> **Assignment**: Filter the entries, keeping every line with the word "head".

> **Records provided**:
Segment Open

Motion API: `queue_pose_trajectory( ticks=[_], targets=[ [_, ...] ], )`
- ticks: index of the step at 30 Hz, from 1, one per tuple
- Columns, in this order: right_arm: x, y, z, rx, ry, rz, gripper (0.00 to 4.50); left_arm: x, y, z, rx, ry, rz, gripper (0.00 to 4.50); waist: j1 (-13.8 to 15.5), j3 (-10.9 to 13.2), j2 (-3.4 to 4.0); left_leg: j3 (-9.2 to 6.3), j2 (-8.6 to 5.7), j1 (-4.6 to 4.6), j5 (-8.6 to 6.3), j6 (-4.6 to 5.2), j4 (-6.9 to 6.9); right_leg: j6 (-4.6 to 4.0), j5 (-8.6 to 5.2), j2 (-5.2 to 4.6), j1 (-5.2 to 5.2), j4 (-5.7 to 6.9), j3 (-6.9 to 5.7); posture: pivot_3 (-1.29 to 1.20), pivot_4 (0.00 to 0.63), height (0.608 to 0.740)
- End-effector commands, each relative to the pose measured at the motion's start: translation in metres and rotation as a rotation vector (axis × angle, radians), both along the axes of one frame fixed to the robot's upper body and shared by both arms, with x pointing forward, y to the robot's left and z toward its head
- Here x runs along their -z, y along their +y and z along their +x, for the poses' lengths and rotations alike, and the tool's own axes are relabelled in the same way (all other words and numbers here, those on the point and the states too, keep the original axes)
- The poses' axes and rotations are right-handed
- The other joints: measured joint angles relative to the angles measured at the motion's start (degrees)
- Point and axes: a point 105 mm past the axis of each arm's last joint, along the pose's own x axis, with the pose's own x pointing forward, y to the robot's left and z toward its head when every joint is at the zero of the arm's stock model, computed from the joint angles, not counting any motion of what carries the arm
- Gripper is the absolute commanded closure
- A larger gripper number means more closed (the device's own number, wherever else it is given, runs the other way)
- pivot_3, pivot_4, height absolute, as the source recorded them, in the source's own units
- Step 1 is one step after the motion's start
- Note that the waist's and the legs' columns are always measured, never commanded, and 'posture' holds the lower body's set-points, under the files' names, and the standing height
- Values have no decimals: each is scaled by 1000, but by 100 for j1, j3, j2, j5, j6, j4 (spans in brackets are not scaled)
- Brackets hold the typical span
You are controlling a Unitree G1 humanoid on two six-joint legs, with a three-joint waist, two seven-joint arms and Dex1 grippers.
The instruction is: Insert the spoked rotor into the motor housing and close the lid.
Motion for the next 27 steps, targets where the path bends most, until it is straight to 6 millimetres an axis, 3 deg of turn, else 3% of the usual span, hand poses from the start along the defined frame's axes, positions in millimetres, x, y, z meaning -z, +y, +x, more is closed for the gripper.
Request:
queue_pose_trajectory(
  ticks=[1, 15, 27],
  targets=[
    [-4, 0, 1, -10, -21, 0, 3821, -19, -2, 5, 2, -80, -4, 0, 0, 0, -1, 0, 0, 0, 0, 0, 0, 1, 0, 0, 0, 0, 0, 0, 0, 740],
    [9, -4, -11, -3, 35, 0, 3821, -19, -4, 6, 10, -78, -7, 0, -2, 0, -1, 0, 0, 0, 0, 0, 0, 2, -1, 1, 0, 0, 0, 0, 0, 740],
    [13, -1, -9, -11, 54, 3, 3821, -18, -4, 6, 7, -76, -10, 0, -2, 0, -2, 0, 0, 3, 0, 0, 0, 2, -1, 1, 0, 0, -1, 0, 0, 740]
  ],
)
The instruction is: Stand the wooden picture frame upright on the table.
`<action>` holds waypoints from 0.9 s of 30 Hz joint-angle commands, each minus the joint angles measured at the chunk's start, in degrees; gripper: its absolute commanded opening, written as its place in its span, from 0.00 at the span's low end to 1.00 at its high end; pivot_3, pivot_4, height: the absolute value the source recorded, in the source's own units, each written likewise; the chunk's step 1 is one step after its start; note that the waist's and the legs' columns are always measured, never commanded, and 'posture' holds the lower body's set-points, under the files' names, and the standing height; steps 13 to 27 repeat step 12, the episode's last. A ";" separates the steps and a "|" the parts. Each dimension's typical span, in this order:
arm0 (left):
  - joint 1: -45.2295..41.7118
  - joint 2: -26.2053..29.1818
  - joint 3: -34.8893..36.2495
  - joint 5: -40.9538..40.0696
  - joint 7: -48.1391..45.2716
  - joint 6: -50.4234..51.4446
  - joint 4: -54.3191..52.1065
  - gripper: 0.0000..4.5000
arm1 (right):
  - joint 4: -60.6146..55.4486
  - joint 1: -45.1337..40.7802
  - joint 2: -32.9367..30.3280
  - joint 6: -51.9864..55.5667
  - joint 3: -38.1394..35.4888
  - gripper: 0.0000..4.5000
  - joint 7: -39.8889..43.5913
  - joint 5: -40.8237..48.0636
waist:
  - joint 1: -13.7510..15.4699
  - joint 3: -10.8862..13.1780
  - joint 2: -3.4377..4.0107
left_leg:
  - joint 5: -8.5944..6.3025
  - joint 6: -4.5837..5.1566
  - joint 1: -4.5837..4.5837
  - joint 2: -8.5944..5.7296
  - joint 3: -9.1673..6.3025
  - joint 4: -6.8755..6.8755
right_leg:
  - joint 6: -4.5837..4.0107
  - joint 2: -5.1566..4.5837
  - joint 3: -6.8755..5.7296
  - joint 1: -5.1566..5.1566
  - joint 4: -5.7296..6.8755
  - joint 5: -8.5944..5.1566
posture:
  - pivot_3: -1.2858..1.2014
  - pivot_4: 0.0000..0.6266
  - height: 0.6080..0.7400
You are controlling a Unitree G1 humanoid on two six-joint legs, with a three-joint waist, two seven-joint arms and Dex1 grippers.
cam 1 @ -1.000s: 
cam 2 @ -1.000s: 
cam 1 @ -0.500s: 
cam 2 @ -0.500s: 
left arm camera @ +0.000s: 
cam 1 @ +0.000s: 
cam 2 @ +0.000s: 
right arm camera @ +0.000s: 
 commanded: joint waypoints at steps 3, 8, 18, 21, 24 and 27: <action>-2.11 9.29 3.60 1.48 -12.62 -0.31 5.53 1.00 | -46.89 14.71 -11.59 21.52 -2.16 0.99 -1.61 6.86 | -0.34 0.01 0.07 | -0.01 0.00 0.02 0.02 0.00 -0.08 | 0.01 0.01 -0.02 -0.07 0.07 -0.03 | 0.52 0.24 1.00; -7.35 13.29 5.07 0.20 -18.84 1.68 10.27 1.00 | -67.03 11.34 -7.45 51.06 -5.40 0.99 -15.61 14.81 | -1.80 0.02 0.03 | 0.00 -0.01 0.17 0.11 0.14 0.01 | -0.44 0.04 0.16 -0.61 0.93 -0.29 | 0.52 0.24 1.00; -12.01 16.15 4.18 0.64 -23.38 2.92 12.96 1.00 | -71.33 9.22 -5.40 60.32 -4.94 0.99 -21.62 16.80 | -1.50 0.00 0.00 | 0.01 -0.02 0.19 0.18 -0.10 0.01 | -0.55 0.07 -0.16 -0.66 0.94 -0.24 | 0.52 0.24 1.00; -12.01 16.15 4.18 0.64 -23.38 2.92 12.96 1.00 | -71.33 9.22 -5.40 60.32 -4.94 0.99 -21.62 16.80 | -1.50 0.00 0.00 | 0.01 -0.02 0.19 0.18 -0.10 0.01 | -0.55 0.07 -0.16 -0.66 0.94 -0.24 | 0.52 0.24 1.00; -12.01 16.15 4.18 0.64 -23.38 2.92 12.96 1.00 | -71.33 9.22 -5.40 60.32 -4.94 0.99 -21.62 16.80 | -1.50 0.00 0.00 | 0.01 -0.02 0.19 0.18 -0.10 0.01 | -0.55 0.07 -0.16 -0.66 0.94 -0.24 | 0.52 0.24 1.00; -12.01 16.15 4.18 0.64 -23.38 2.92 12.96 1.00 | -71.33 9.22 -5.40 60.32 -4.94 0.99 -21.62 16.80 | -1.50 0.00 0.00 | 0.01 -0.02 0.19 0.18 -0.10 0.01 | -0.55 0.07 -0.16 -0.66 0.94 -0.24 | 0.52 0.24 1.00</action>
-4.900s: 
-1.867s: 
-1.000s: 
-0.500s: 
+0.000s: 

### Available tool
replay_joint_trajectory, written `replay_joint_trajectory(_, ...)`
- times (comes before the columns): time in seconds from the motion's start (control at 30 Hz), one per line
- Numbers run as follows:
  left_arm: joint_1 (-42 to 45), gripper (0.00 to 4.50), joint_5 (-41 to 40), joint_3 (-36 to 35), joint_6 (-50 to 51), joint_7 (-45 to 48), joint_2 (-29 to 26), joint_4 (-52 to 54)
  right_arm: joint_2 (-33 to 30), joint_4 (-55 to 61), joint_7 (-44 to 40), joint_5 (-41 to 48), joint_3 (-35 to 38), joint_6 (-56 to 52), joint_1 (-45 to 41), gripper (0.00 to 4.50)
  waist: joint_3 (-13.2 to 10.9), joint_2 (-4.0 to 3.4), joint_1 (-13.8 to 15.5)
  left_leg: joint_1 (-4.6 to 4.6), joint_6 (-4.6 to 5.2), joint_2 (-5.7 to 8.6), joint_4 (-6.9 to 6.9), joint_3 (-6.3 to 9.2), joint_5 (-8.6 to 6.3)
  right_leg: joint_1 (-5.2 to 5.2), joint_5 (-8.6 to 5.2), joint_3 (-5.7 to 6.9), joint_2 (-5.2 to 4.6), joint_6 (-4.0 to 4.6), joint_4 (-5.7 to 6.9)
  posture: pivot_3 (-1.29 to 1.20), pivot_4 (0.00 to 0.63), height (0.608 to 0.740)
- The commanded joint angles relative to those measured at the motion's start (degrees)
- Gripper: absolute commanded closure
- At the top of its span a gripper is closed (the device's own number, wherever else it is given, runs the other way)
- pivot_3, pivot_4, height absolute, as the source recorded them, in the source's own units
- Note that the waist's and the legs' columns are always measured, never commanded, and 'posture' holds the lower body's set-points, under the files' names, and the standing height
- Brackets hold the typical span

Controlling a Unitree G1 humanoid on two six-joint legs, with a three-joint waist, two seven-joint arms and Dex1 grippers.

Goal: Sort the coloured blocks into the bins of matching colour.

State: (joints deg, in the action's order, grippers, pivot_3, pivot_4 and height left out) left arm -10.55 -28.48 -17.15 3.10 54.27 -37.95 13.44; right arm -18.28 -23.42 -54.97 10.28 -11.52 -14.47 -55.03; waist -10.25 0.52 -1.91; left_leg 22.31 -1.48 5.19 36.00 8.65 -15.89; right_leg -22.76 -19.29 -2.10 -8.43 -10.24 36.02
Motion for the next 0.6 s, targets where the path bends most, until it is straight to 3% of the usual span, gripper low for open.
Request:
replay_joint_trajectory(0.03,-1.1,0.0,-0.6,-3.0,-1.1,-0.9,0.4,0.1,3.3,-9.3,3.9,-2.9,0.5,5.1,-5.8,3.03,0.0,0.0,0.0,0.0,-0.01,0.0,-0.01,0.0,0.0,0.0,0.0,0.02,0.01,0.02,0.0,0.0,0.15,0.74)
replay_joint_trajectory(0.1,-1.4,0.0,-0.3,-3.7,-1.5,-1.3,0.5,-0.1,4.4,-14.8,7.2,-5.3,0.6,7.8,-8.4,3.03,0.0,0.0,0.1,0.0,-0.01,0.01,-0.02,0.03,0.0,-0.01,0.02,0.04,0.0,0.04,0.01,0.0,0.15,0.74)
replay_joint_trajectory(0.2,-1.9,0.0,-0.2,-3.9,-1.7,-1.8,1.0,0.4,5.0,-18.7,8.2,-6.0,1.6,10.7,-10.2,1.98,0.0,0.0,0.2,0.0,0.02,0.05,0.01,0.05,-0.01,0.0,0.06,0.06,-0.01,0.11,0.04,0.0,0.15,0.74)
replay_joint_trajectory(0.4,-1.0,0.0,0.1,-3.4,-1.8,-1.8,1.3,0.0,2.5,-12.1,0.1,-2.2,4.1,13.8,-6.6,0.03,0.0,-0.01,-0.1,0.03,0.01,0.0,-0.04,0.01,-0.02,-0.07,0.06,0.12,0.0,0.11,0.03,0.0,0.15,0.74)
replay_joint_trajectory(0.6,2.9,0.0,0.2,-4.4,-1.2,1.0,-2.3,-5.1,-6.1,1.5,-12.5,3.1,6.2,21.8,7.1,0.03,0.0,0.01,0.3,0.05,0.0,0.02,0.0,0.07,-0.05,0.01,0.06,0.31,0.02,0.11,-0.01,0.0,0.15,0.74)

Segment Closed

> **Response area**:
- End-effector commands, each relative to the pose measured at the motion's start: translation in metres and rotation as a rotation vector (axis × angle, radians), both along the axes of one frame fixed to the robot's upper body and shared by both arms, with x pointing forward, y to the robot's left and z toward its head
- Point and axes: a point 105 mm past the axis of each arm's last joint, along the pose's own x axis, with the pose's own x pointing forward, y to the robot's left and z toward its head when every joint is at the zero of the arm's stock model, computed from the joint angles, not counting any motion of what carries the arm

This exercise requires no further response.